TWO GOOD TO BE TRUE

logline, narrative focus, protagonists, structural beats, sub-plotting -

TWO GOOD TO BE TRUE

I sometimes see scripts that are pursuing multiple ideas. For example, we might have a horror script that is about two characters; one is contending with a cult, the other is contending with a slasher. It’s one thing if the cult and the slasher are connected. But if not, then we have two protagonists of two different A-stories uncomfortably residing under one title.

There is of course such a thing as sub-plotting; narratives with an A-story, a B-story, a C-story, etc. But making each of those story threads reside within its own context is an approach that better works in five-act TV writing, i.e. in this episode the A-story is about this character doing this thing (plugging into the over-arching narrative, if it’s a serialized one-hour drama), the B-story is about that character doing that thing, and so on.
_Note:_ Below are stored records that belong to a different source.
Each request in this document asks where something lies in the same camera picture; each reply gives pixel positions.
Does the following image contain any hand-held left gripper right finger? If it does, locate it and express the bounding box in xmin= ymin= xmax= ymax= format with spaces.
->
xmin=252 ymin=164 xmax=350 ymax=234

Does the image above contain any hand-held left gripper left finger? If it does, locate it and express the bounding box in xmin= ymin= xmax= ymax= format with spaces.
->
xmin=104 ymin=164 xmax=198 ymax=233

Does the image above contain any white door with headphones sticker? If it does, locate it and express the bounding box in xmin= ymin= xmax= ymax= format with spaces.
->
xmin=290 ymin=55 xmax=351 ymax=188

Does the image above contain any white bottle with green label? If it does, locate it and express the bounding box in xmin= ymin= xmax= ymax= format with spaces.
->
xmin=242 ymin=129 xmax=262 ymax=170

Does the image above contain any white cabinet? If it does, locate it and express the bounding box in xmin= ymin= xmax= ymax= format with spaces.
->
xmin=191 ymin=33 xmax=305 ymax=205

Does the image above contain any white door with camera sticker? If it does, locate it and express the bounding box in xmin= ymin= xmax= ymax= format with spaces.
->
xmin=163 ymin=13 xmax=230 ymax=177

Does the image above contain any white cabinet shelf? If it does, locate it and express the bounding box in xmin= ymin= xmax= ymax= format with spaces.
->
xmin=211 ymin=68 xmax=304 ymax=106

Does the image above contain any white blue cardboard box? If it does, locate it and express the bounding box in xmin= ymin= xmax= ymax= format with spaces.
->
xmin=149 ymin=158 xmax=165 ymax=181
But feature film, and especially spec scripts for feature, are a much more focused storytelling medium. They play best when the story is about one protagonist who is driving a single A-story. If we have sub-plots, they function to inform the A-story. For example, we might have a B-story romance, but the love interest feeds into the A-story (as both a supporting protagonist, and a function of deepening the main protagonist’s A-story). We have one internal arc: the protagonist’s. We have one thematic statement. We have one concept.
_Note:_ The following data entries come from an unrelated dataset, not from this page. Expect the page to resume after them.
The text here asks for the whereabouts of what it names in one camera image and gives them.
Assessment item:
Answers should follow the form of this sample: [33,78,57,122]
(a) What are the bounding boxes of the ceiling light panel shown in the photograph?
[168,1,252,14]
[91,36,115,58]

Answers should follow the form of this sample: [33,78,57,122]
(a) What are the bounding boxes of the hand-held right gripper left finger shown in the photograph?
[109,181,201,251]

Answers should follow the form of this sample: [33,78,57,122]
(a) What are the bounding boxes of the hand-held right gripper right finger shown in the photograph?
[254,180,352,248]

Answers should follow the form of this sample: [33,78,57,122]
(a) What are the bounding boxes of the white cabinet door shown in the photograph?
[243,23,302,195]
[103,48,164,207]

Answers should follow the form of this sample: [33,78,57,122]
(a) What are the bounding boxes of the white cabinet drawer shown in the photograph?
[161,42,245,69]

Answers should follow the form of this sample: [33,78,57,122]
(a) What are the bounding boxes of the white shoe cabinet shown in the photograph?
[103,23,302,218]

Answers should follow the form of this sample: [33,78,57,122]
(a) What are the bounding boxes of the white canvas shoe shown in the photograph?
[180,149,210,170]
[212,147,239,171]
Note that in pitching, a script has a logline. It isn’t a log-paragraph, or loglines. It’s logline, singular; usually one sentence describing one idea about one character who is driving one story told in one movie.
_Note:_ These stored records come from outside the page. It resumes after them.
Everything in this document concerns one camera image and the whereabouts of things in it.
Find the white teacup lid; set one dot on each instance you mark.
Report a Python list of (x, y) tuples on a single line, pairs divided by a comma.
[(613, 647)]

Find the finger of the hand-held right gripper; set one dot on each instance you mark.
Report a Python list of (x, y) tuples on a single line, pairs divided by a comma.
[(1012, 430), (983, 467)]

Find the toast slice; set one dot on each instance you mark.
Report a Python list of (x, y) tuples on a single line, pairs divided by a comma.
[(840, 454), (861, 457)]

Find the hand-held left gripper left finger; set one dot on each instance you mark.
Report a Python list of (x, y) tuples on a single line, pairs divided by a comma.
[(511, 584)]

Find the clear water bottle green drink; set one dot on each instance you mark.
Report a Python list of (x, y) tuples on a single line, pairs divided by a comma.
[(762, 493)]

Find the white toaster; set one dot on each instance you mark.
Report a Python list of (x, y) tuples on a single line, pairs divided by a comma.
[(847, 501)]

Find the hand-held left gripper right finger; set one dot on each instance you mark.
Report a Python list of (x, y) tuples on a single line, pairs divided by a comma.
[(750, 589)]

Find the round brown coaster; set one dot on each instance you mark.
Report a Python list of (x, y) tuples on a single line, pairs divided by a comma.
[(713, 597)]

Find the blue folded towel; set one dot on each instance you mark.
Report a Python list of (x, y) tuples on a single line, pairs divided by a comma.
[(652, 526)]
It’s only with this kind of narrative focus that we can shape the narrative around the structural beats of a single A-story. One dramatically powerful plot point one, that clearly delivers the function of that structural beat, is worth far more than two or three scenes that might be plot point one – maybe?

On the marketing side, let’s note that the term of the movie’s poster is “one-sheet.” It’s one poster pitching one movie to the audience, and what kind of film-going experience they can expect if they buy one ticket to see it.

Have you ever seen a one-sheet that’s too busy? We aren’t talking about the one-sheets in which we see multiple characters in an ensemble film. We’re talking about the amateur posters we see with spaceships and dinosaurs and explosions and cars and animals and a bunch of various characters. The people who mock up posters like this think they have to tell the audience about everything in the movie. The opposite is true; one single idea is worth a jumble tossed in a pile.

It is of course better to have too many ideas than too few, or none. But if we have too many ideas, instead of trying to shove them all into the same script, it’s better to parse them about across multiple scripts where each can be given the chance to breathe and develop.